When the provisional liquidator is appointed, the director/s’ duties and powers are removed. The provisional liquidator inherits these powers during this interim period along with fiduciary agency duties to the company. The liquidator then assumes responsibility associated with carrying on the company’s business.
Why Appoint a Provisional Liquidator?
The main reason courts appoint provisional liquidators on application is the risk of company asset dissipation. Generally, this risk arises out of the concerns of relevant parties regarding;
- Director Behaviour – Circumstances in which directors act contrary to the company’s best interests. This may occur in the interim period before director powers are given over to the official liquidator.
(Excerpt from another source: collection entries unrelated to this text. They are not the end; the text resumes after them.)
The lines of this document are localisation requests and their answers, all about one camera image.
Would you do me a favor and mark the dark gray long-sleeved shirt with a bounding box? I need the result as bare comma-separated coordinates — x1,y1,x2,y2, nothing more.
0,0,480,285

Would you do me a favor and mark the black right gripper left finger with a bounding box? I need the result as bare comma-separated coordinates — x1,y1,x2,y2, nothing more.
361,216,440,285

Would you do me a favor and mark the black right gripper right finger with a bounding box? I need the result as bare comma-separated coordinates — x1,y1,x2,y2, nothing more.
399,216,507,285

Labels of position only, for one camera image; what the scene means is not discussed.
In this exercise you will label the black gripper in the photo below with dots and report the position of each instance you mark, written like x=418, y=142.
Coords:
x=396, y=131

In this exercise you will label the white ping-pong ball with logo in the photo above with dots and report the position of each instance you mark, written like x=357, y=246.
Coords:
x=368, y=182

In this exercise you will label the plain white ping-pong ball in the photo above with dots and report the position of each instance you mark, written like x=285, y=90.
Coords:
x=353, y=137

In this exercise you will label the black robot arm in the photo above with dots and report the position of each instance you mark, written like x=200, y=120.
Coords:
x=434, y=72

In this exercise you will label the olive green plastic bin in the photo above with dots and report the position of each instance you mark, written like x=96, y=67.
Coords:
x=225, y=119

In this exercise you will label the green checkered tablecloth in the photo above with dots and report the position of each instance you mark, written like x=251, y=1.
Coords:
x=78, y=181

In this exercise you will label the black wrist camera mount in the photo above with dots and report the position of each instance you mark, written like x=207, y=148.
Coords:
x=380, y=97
- Intra-Company Turmoil – Where there is a conflict between board members or employees, placing company control within the hands of a third party may be beneficial
- Deceptive Practices – The debtor company may be seeking to hide assets from creditors. Alternatively, they may look to unfairly preference select creditors over others (unfair preference claims)
The role of the law in the interim period between application and instatement of an official liquidator is therefore to protect against the above risks.
The function of Provisional Liquidation
Provisional Liquidators safeguard company assets until the winding-up application concludes. They fulfill this function better than directors in some cases as they are an independent third party. Giving provisional liquidators control generally reduces the risk of asset dissipation.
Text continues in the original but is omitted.